## THE PROBLEM
Given the material below, return only the lines starting at the line with "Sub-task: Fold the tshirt" and ending at the line with "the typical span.", exactly as they appear.

## DATA FOR THIS TASK

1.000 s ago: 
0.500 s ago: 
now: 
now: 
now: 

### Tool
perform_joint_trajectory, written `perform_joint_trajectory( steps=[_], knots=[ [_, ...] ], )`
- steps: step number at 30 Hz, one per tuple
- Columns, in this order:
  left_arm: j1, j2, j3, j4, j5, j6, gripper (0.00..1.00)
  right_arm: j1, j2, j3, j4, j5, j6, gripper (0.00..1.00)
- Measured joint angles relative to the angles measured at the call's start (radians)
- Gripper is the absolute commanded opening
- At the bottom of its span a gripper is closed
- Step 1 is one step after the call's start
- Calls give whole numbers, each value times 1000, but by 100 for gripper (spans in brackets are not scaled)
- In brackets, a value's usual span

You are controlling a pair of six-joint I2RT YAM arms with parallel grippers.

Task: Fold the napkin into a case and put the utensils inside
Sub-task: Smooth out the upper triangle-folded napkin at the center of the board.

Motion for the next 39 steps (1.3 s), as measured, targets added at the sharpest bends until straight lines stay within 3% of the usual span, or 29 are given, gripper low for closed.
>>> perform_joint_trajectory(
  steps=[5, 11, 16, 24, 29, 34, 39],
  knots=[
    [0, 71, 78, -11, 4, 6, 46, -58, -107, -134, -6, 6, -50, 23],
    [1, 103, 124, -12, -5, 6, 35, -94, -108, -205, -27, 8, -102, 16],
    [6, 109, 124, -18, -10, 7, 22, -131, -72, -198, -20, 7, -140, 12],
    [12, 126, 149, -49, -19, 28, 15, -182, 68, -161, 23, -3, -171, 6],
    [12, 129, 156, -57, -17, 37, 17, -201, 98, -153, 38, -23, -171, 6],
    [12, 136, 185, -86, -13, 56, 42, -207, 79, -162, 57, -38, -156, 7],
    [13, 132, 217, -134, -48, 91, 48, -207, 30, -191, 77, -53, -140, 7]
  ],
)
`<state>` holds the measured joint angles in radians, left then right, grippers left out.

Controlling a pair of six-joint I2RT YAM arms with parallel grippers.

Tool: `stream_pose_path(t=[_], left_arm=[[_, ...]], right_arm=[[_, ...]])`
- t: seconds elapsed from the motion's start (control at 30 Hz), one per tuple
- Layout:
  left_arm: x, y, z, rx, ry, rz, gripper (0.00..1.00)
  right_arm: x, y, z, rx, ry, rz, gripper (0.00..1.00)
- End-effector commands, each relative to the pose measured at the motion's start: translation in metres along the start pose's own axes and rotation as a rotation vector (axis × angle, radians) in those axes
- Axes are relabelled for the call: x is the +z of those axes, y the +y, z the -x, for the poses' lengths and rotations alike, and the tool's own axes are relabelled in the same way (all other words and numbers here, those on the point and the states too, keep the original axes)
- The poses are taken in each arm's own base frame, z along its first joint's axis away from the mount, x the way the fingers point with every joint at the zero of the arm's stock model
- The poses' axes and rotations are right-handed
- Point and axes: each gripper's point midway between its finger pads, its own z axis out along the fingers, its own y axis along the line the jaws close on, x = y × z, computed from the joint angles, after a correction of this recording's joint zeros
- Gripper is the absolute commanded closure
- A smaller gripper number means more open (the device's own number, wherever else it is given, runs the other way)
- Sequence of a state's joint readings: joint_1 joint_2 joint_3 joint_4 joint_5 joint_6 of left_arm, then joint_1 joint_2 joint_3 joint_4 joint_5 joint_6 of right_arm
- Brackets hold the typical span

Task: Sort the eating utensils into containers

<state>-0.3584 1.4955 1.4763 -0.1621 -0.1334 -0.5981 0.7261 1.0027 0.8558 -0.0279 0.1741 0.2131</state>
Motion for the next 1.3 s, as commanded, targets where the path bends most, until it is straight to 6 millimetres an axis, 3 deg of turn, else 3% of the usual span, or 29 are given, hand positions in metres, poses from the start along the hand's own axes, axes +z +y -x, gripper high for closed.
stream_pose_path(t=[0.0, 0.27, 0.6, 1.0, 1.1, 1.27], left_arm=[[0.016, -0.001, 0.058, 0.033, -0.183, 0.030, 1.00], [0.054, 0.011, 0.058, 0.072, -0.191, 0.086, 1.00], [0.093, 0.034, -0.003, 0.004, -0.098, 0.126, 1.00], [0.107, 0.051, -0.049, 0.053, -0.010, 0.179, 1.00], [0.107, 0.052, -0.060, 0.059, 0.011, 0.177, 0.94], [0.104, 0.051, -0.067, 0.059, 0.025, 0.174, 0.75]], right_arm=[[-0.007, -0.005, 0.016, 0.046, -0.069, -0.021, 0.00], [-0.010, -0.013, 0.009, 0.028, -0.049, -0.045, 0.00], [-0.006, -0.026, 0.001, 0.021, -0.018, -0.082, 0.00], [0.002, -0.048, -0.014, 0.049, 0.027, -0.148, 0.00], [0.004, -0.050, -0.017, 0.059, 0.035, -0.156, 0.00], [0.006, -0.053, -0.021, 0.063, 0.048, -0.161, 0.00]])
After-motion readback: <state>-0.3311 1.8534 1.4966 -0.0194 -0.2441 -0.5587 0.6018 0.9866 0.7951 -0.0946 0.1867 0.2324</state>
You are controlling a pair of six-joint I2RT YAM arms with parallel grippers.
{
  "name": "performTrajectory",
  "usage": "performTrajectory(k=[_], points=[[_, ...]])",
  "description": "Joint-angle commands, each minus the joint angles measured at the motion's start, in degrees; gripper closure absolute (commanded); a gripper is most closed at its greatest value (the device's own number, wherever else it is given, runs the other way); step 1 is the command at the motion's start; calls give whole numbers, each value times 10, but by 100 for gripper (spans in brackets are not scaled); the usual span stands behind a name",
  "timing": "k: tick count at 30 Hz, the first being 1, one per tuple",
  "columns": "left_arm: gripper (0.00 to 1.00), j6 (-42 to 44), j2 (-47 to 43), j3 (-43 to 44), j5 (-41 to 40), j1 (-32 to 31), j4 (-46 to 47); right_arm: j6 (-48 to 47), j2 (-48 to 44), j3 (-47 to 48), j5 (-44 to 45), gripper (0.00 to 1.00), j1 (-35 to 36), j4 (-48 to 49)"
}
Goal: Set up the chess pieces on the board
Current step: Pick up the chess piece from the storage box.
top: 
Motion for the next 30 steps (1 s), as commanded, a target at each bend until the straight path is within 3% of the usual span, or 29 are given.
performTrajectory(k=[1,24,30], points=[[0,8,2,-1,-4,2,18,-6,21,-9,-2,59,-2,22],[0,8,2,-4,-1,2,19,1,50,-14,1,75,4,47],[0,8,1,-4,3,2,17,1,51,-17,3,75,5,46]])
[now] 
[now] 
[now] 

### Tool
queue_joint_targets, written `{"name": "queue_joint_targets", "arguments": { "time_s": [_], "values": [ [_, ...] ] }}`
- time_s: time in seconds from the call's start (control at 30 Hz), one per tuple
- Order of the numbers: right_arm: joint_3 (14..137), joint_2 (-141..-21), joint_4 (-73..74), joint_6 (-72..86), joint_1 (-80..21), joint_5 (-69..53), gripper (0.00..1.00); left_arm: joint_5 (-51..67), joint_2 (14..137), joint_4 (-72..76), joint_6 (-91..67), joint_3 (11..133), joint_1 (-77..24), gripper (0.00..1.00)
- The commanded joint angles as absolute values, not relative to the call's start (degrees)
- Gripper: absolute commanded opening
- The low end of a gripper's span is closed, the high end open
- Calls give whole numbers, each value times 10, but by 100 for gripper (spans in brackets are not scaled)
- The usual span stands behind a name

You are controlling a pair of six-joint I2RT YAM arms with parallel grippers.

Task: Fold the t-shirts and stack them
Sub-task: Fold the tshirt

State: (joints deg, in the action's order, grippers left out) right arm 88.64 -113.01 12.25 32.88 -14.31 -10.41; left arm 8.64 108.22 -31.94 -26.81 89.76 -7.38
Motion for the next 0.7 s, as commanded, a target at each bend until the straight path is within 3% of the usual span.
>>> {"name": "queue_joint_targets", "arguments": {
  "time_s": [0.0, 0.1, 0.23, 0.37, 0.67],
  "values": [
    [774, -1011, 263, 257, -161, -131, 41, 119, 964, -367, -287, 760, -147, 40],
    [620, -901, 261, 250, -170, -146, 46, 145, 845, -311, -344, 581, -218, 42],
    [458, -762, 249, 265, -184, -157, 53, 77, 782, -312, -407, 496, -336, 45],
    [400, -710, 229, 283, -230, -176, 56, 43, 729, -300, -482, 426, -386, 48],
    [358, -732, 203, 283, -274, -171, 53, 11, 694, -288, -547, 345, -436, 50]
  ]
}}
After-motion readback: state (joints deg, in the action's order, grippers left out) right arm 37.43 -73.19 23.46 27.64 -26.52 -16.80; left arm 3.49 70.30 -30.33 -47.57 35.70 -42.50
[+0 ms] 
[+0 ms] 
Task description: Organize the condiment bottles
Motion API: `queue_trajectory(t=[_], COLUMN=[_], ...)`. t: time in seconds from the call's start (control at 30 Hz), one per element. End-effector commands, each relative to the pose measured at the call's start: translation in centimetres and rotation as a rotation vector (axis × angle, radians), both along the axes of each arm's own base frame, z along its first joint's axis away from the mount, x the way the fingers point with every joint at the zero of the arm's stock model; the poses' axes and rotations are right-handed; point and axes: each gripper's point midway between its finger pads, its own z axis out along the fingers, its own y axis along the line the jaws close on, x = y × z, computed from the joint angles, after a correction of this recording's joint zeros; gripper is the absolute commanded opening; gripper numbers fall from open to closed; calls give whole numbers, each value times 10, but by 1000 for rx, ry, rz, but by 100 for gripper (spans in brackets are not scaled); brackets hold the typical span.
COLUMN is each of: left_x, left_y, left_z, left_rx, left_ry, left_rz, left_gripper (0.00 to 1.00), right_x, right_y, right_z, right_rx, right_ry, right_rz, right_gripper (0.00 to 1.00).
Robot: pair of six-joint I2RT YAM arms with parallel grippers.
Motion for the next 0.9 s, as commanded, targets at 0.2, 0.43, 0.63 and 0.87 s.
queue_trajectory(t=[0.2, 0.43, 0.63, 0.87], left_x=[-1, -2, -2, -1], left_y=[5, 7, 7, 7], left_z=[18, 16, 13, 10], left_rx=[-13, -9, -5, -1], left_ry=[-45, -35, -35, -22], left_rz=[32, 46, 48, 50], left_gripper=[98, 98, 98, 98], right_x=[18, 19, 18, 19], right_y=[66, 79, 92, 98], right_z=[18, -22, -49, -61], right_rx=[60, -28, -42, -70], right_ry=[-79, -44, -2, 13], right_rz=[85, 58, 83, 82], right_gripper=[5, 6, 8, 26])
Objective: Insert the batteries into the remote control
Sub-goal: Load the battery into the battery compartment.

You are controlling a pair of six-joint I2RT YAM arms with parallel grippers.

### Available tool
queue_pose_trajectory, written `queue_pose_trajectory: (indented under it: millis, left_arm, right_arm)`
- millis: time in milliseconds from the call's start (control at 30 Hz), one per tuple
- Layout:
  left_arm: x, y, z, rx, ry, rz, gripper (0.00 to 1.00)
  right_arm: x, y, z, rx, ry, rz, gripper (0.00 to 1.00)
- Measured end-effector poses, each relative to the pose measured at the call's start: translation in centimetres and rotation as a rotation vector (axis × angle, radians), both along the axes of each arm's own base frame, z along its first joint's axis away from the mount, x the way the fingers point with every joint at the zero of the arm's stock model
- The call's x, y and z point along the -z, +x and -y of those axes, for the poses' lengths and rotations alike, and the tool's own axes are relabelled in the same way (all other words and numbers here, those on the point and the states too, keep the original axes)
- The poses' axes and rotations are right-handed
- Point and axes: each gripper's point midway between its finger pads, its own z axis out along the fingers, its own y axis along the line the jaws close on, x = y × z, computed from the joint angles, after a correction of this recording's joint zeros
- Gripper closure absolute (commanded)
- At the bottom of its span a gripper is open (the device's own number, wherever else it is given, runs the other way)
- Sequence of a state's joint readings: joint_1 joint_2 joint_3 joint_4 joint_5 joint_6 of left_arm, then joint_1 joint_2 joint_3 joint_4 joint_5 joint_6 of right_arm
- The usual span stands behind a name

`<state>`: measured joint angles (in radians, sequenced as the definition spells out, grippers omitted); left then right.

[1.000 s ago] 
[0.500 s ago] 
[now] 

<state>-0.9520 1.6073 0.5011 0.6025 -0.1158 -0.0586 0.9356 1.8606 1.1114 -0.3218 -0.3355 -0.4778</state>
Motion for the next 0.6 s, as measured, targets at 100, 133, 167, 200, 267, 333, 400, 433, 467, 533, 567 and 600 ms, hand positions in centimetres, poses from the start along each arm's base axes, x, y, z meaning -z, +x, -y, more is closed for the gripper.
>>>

## RESULT BELOW
Sub-task: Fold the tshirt

State: (joints deg, in the action's order, grippers left out) right arm 88.64 -113.01 12.25 32.88 -14.31 -10.41; left arm 8.64 108.22 -31.94 -26.81 89.76 -7.38
Motion for the next 0.7 s, as commanded, a target at each bend until the straight path is within 3% of the usual span.
>>> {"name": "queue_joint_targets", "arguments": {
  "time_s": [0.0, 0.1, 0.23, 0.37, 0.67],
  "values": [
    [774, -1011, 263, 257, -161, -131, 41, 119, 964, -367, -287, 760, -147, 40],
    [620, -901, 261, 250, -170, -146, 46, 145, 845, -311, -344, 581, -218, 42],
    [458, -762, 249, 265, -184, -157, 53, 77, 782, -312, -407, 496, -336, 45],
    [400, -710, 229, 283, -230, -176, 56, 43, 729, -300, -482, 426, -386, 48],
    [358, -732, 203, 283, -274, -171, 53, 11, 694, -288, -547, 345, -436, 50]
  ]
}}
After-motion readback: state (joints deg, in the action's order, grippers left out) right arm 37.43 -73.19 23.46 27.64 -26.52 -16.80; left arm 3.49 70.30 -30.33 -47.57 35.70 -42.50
[+0 ms] 
[+0 ms] 
Task description: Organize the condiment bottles
Motion API: `queue_trajectory(t=[_], COLUMN=[_], ...)`. t: time in seconds from the call's start (control at 30 Hz), one per element. End-effector commands, each relative to the pose measured at the call's start: translation in centimetres and rotation as a rotation vector (axis × angle, radians), both along the axes of each arm's own base frame, z along its first joint's axis away from the mount, x the way the fingers point with every joint at the zero of the arm's stock model; the poses' axes and rotations are right-handed; point and axes: each gripper's point midway between its finger pads, its own z axis out along the fingers, its own y axis along the line the jaws close on, x = y × z, computed from the joint angles, after a correction of this recording's joint zeros; gripper is the absolute commanded opening; gripper numbers fall from open to closed; calls give whole numbers, each value times 10, but by 1000 for rx, ry, rz, but by 100 for gripper (spans in brackets are not scaled); brackets hold the typical span.

The reply to this exercise is complete.